Bear case: The Exorbitant Decay (35% probability)

This scenario envisions a breakdown of global economic institutions and principles. US policy incoherence undermines the dollar’s dominance, triggering stagflation and fiscal dominance. Trade wars and geopolitical instability lead to a security premium replacing the peace dividend, with central bank independence eroding.

Expected Returns 2026-2030 (Base case)

Investment implications

Robeco expects a more concentrated and momentum-driven market, with fewer asset classes delivering above-average risk premiums. Valuations for US equities and high yield bonds appear stretched, suggesting elevated downside risks.
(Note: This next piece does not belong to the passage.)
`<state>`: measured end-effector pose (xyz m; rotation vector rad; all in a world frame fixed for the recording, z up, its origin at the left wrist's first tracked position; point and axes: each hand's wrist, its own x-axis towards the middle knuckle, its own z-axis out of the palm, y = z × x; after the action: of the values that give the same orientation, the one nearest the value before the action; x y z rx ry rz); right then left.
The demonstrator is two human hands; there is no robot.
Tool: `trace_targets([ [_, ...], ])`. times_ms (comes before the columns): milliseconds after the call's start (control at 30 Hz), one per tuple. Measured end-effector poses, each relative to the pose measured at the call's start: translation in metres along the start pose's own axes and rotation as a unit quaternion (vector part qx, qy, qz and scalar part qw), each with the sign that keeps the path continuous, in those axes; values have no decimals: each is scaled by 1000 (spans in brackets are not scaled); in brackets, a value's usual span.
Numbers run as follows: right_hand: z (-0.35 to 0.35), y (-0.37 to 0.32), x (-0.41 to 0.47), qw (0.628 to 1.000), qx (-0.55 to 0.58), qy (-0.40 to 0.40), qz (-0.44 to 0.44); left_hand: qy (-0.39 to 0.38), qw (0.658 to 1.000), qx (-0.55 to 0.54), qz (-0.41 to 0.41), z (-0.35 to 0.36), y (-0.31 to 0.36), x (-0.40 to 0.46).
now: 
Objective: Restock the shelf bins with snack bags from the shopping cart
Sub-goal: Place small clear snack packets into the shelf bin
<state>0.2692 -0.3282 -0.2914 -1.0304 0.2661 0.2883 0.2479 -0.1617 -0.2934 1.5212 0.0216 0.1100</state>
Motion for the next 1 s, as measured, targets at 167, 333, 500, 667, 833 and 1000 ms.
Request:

In contrast, emerging market assets – particularly debt in hard currency – are projected to offer strong relative returns. Investors should prepare for a more selective environment, where thoughtful allocation and scenario-based planning are key to navigating uncertainty and capturing long-term value.

Special topics

This year’s report also features four special topics that reflect the evolving investment landscape:

  • ‘Artificial intelligence for small-cap stock selection’, showcasing how machine learning can uncover alpha in under-researched segments.
  • ‘What to do when safe havens turn into stormy waters?’, analyzing the shifting role of sovereign debt amid rising fiscal risks.
  • ‘A liquid alternative to private equity’, exploring how public markets can replicate private equity returns with greater liquidity and sustainability integration.
  • ‘Staying the course on sustainable investing’, reaffirming the long-term value of stewardship, net-zero commitments, and resilience in a polarized world.